High-Country Idaho

High-Country Idaho
One of the most absurd advertising taglines ever conceived to appear on a license plate has to be the one chosen for the drivers in Idaho: "Famous Potatoes." Arguably, the Gem State contains the highest concentration of eye-popping scenery in the US, with its soaring, snowy mountains, plunging canyons, and roaring, raging rivers  -  and the best sales pitch its boosters and marketing folks could come up with was...famous potatoes?

Northwest Passage

In the Pacific Northwest, it's sometimes tough to find a route that Meriwether Lewis and William Clark didn't travel on their 1803 - 1806 expedition. So it's no surprise to find a sign noting their passage on Idaho's Highway 12, the Lolo Pass. But of more interest to modern two-wheeled explorers is the big sign just east of Lowell, when the wide two-laner starts to climb, following the Lochsa River to its source in the Bitterroots: "Winding Road: Next 77 Miles."

It's day one of my tour of central and northern Idaho, and the Lolo Pass with its wide, fast sweepers is a great way to start. I'm riding Suzuki's two-wheeled SUV, the DL650 V-Strom, and it loves this stuff. I'm nudging twice the recommended speed in the bends and getting only penny change from a buck on the straights...

Abstract art? Or a drunken farmer's canola field?

The ride is so focusing and exhilarating, I lose track of time and distance. In what seems like only minutes, I'm approaching the Lolo Pass. The road abandons the dwindling Lochsa and soars up the side of a broad canyon, winding toward a crest. As 12 is the only highway crossing central Idaho, it's been "improved" to carry trucks, and passing lanes allow me to sprint past lumbering motor-homes. I wonder why they leave home at all, considering they take most of it with them: Why not just stay there and watch the Travel Channel instead?

There's no real descent on the east side of the pass: I'm now in high plateau country, and 12 opens to a broad straight highway. Increasing clusters of roadside businesses, gas stations, stores and malls tell me I'm nearing the junction with 93, the main industrial and residential corridor between Missoula and Hamilton. But south on 93 there lies some of Idaho's most scenic riding country.

More curves than a canola field: The Lolo Pass.

Salmon Everywhere

My friend Maggie joins me on her cheery yellow R1150GS. In Florence, she steers us onto Eastside Road (Route 203) to avoid the traffic snarl on 93, and we're soon spinning across farmland. Eastside also offers views of the Bitterroots, which peer over the foothills to the west. You can't see them from the highway...

We rejoin 93 in Hamilton and start to climb, leaving the heaviest traffic behind. It's a spectacular ride. The highway winds up into the mountains like a broad tarmac snake, and the jagged peaks appearing around every bend still wear their early-summer coating of snow.
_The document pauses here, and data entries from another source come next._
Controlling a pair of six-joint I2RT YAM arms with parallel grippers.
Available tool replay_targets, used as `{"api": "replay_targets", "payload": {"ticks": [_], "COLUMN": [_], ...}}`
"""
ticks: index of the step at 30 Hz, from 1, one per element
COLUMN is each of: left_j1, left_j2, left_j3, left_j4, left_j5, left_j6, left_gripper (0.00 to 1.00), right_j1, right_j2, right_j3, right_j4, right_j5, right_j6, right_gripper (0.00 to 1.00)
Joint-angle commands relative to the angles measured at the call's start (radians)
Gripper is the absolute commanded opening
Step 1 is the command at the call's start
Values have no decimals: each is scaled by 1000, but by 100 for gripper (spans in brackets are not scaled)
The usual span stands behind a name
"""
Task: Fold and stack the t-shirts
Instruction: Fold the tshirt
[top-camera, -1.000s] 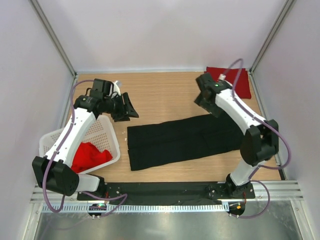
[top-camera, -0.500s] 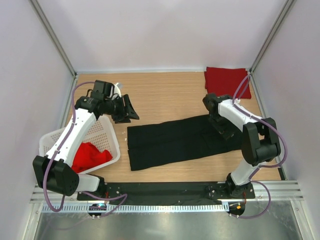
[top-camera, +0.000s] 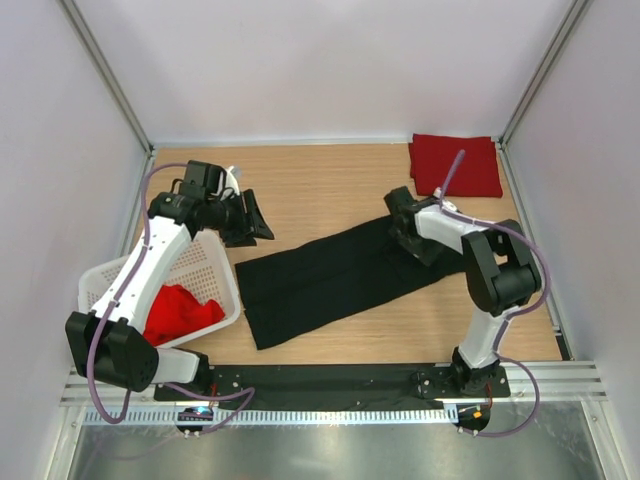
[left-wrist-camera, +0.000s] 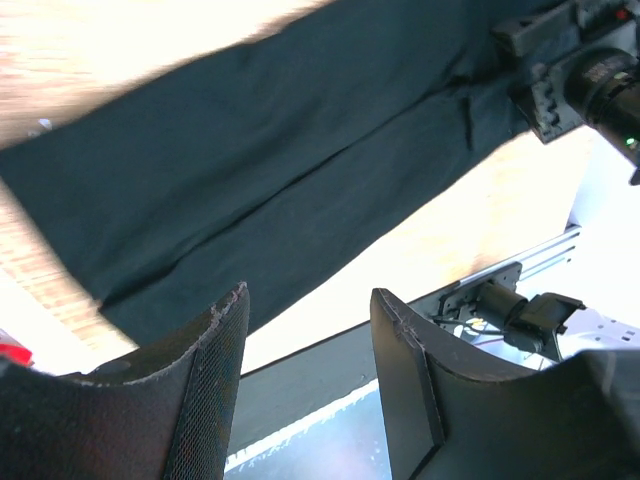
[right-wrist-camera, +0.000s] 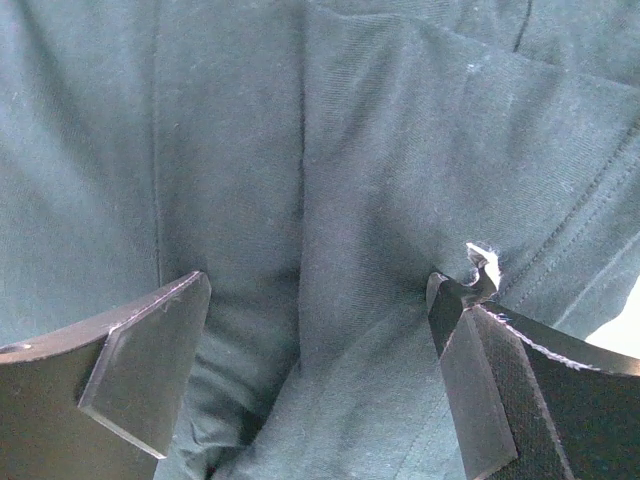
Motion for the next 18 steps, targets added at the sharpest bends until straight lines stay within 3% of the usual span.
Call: {"api": "replay_targets", "payload": {"ticks": [1,5,9,13,18], "left_j1": [17,31,53,73,76], "left_j2": [-5,-3,2,11,29], "left_j3": [43,53,57,63,59], "left_j4": [-15,-24,-29,-32,-30], "left_j5": [-13,-19,-22,-22,-16], "left_j6": [31,32,37,31,15], "left_gripper": [53,53,53,53,53], "right_j1": [159,268,299,261,115], "right_j2": [155,255,338,445,592], "right_j3": [71,239,368,585,843], "right_j4": [124,48,-54,-137,-202], "right_j5": [-206,-281,-341,-332,-344], "right_j6": [-106,-195,-298,-487,-691], "right_gripper": [99,98,98,98,97]}}
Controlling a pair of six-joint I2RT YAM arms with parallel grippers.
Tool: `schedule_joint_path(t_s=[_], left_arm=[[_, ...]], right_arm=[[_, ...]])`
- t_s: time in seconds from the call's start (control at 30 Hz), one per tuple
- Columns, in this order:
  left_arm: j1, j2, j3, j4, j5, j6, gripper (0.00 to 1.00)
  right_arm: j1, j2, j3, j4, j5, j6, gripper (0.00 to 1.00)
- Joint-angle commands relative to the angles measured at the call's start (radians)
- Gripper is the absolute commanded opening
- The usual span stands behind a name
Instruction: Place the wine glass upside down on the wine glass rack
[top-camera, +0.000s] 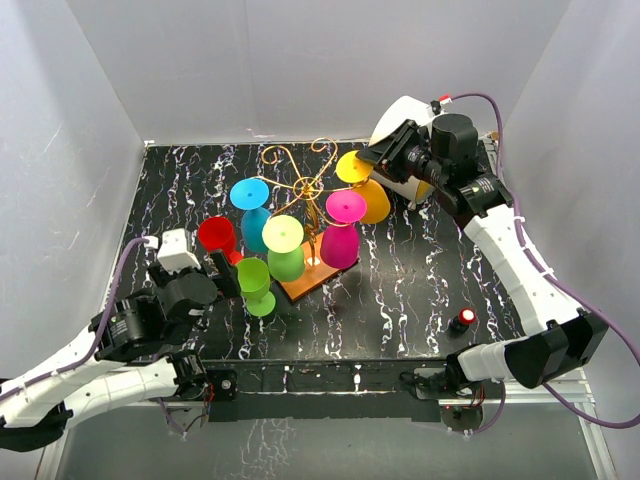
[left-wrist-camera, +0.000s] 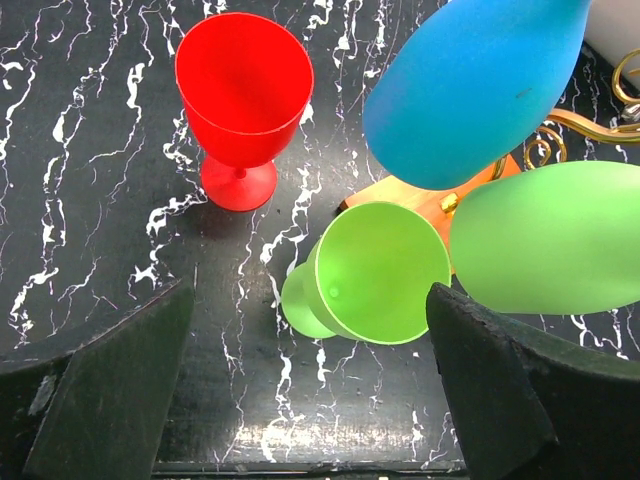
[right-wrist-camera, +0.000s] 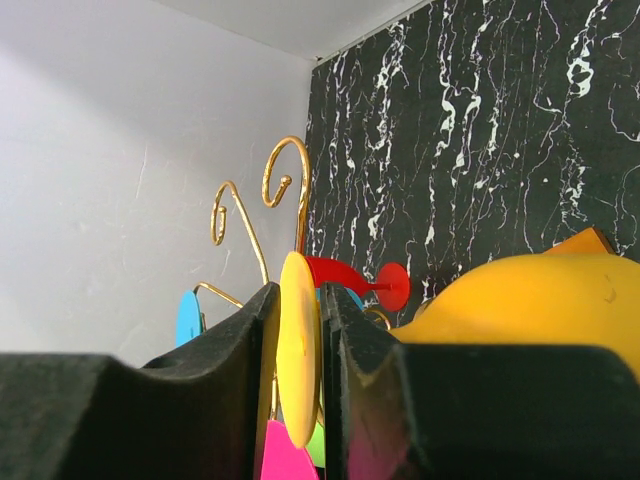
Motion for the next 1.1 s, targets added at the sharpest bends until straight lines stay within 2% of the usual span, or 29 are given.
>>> schedule_joint_path(t_s=[0.0,0.3,0.5,0.77,0.93,1.07], left_arm=[[-0.004,-0.04,0.006,-0.001,-0.024,-0.006,0.99],[-0.004,-0.022,-0.063,-0.01,0.084,-0.171,0.96],[-0.004,0.047,-0.039,-0.1,0.061,-0.274,0.9],[-0.004,0.033,-0.037,-0.147,0.052,-0.329,0.75],[-0.004,0.099,-0.025,-0.188,0.09,-0.375,0.65],[-0.004,0.157,-0.013,-0.203,0.086,-0.388,0.65]], right_arm=[[-0.002,-0.001,0.059,0.038,0.017,-0.021,0.24],[-0.003,-0.005,0.067,0.014,0.066,-0.056,0.47],[-0.002,-0.008,0.073,-0.006,0.113,-0.094,0.58],[-0.003,-0.049,0.09,-0.048,0.206,-0.166,0.64],[-0.003,-0.137,0.056,-0.09,0.305,-0.183,0.64],[-0.003,-0.214,0.016,-0.114,0.349,-0.193,0.63]])
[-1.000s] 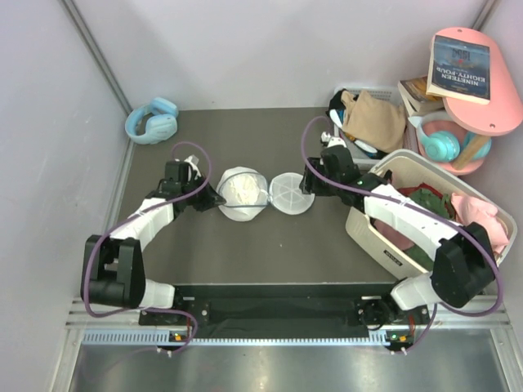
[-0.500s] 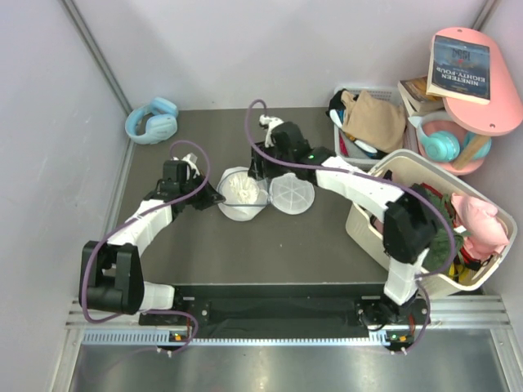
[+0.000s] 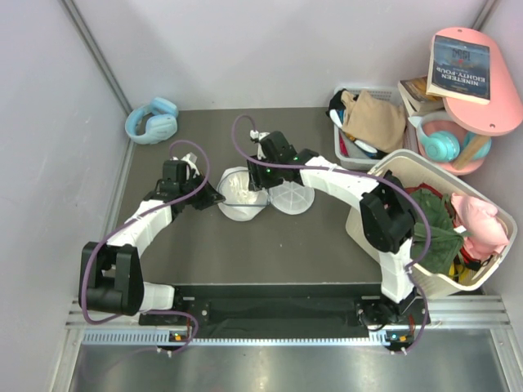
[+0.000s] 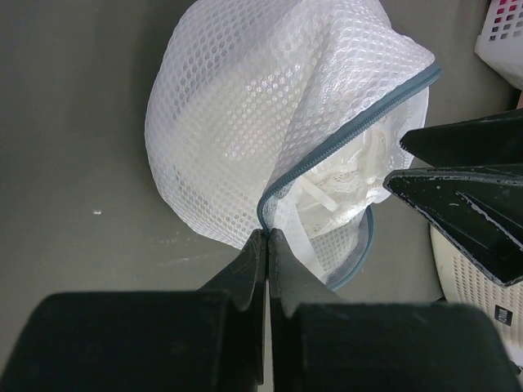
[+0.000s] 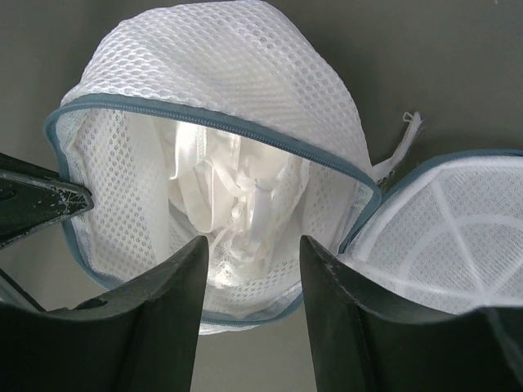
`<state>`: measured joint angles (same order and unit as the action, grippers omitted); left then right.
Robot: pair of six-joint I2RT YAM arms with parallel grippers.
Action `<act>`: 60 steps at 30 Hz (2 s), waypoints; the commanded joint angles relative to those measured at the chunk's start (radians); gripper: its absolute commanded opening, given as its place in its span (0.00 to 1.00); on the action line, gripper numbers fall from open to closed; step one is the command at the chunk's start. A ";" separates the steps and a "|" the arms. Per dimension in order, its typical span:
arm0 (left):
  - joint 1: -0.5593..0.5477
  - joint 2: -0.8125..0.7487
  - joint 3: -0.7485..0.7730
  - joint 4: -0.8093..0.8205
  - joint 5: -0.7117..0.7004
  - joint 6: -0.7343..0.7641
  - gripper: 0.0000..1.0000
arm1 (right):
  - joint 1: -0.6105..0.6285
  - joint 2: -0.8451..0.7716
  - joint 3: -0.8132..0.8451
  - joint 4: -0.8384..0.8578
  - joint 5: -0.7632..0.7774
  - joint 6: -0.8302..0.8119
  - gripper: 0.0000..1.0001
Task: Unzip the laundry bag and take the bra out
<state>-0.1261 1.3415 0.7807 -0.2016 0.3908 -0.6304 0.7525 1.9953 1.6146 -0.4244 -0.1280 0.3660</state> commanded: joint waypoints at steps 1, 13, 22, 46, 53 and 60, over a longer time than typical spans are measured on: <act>-0.001 -0.027 0.008 0.027 0.003 -0.003 0.00 | 0.016 0.020 0.067 0.012 -0.007 -0.018 0.47; -0.001 -0.027 0.014 0.030 0.005 -0.005 0.00 | 0.030 0.091 0.140 -0.039 -0.015 -0.044 0.34; 0.000 -0.019 0.023 -0.007 -0.021 -0.008 0.00 | 0.034 0.048 0.188 -0.056 -0.021 -0.055 0.00; 0.026 -0.015 0.008 -0.036 -0.038 -0.025 0.00 | -0.085 -0.368 -0.048 0.027 -0.050 0.039 0.00; 0.026 -0.018 0.005 -0.036 -0.036 -0.026 0.00 | -0.177 -0.487 -0.033 -0.008 -0.030 0.025 0.00; 0.026 -0.016 0.000 -0.024 -0.035 -0.029 0.00 | -0.340 -0.659 0.019 -0.128 0.053 -0.041 0.00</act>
<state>-0.1051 1.3415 0.7830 -0.2443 0.3496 -0.6563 0.4995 1.4689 1.5654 -0.5030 -0.1291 0.3737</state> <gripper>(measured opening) 0.014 0.018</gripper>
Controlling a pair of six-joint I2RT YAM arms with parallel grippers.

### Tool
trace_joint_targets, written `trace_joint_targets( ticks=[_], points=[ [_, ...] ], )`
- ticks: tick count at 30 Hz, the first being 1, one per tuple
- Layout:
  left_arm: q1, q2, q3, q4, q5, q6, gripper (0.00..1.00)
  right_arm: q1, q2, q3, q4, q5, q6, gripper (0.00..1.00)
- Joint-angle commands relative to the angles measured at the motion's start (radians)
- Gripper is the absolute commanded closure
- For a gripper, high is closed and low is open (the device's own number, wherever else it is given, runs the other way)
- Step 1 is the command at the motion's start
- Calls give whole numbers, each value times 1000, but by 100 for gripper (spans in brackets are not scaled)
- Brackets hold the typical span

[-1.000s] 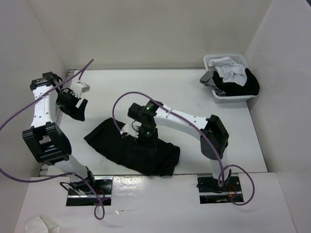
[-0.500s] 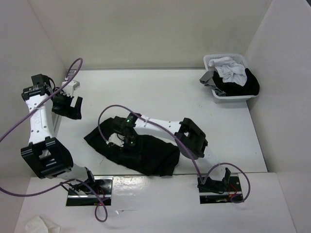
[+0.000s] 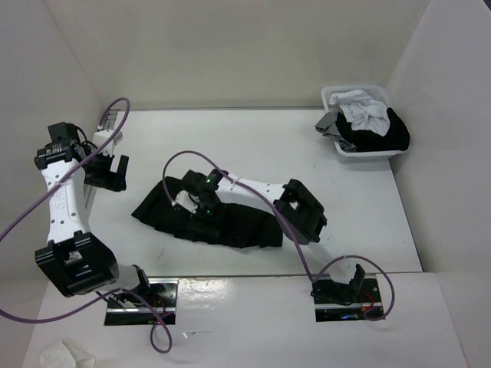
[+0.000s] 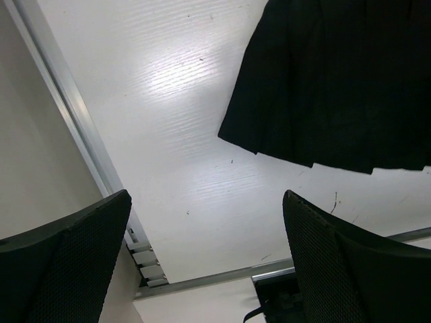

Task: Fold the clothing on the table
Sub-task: Fold the skirt

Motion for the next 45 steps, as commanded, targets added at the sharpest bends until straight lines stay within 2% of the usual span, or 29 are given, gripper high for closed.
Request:
trace_joint_targets(
  ticks=[1,10,17,19,22,23,25,32,36,39,45],
  points=[
    [0,-32,0,34,-8,-18,1,-72,8,9,112,152,14,6],
    [0,-32,-9,43,-8,-27,1,-178,59,139,161,312,-84,2],
    [0,-22,-18,61,-8,-36,1,-188,237,456,55,301,-72,2],
    [0,-13,-18,61,15,-36,1,-188,292,545,-24,254,-63,2],
    [0,8,-6,61,46,-45,1,-223,367,844,-226,141,-32,2],
    [0,8,-6,61,67,-45,1,-232,348,899,-250,119,-32,2],
    [-20,39,5,74,87,-45,1,-263,206,769,-183,85,-21,2],
    [-118,178,25,205,161,-160,1,-465,-4,681,-213,-148,22,2],
    [-245,273,37,300,87,-249,1,-612,-45,543,-204,-199,31,2],
    [-296,335,49,369,17,-298,1,-663,-87,407,-184,-223,40,2],
    [-368,428,60,489,-113,-370,1,-672,-217,99,-22,-153,72,2]
  ],
)
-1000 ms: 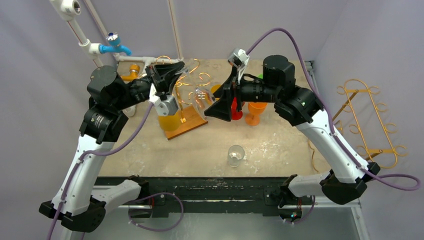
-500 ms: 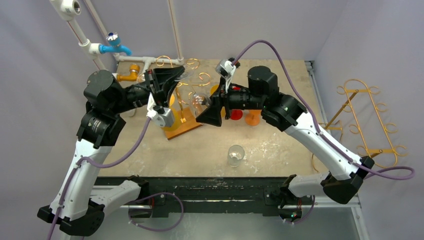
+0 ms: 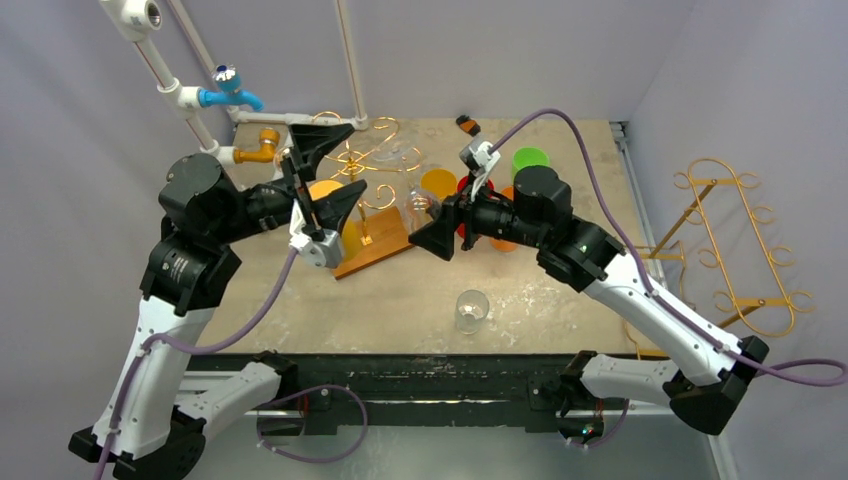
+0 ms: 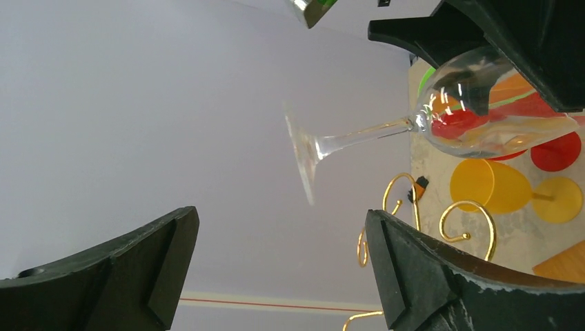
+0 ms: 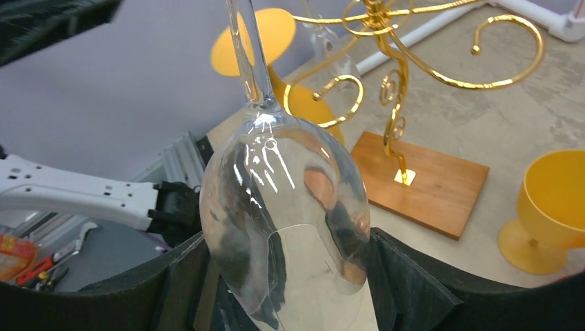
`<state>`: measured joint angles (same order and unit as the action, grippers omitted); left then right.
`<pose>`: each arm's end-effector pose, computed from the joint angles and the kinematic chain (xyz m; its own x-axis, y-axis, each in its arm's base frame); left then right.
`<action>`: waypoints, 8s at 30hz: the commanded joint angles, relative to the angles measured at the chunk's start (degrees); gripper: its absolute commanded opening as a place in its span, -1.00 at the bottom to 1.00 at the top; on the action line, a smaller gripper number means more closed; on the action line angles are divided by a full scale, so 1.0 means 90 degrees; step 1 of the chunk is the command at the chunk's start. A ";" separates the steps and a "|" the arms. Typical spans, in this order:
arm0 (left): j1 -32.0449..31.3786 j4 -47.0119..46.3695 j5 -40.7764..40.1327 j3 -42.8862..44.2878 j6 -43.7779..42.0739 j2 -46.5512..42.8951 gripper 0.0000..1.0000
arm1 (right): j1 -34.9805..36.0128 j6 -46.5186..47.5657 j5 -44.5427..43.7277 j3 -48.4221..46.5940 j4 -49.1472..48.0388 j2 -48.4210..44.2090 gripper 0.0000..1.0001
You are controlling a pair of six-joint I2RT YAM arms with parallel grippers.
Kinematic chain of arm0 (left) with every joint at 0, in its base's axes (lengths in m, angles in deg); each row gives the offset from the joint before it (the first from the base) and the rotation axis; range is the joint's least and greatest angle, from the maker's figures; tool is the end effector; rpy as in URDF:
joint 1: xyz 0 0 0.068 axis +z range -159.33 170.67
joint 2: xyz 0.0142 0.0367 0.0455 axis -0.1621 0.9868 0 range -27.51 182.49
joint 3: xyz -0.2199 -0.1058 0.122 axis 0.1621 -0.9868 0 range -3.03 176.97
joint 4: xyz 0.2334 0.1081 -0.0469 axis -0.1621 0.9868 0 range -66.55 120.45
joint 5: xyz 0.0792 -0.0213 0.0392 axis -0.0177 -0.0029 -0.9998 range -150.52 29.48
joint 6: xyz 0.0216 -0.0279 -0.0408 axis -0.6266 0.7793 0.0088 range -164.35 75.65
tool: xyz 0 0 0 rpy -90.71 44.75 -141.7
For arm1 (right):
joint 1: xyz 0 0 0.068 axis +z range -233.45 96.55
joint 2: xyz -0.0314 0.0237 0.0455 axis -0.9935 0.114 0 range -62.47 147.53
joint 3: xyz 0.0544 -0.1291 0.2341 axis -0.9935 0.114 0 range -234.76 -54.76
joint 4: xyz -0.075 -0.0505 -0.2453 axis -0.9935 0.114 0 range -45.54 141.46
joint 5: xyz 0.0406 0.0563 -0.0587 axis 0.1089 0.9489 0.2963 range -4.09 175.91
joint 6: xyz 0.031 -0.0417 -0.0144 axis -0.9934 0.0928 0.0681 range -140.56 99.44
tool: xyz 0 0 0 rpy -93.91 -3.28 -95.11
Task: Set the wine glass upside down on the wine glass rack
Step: Turn the wine glass upside down at the wine rack, then adjust the wine rack at the center of the board.
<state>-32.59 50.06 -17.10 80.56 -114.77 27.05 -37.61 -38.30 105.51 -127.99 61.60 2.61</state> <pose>0.1298 -0.0823 0.5043 0.8777 0.3675 -0.3075 0.2710 0.1485 0.9511 0.1649 0.1869 0.4303 -0.3798 0.0208 -0.9248 -0.8304 0.4328 0.3508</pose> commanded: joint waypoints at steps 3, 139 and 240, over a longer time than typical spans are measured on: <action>-0.0003 0.0493 -0.0738 -0.0087 0.1050 -0.0281 1.00 | -0.0006 0.0194 -0.0820 0.0451 -0.0605 -0.0182 -0.33; -0.0003 0.0483 -0.4503 0.0028 0.4967 0.0109 1.00 | 0.0645 -0.0660 -0.1552 0.4034 -0.9920 0.2865 -0.10; -0.0003 0.0848 -0.4286 0.0119 0.6127 0.1886 -0.89 | -0.1079 -0.1096 -0.0852 -0.1491 -0.0381 0.1952 -0.84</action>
<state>-32.68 57.10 -53.84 83.25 -58.92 43.88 -48.29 -46.69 98.40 -142.76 59.77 23.31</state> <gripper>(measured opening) 0.121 0.189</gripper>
The ride becomes more frantic as we approach the 7,000-foot Lost Trail Pass: it's a classic alpine road, all hairpins and Armco barriers. Chasing Maggie's GS, I find I'm pushing the V-Strom's bars further and further down with each turn - the bike's upright stance lends confidence and the excellent handling encourages "assertive" cornering.

Snowy Sawtooth and Danner's Log Cabins in Stanley.

At the summit, much of the remaining car traffic turns east over Chief Joseph Pass while we wind south, down to Salmon, the birthplace of Lewis & Clark's Shoshone guide Sacajawea, and the Salmon River Gorge. Obviously once a much bigger river, the Salmon scoured a broad channel through the Bitterroots; now it weaves a meandering path along the gorge's base. We rush along the river under forbidding bluffs, wind-carved from the steep red cliffs that line the gorge and tower above the road.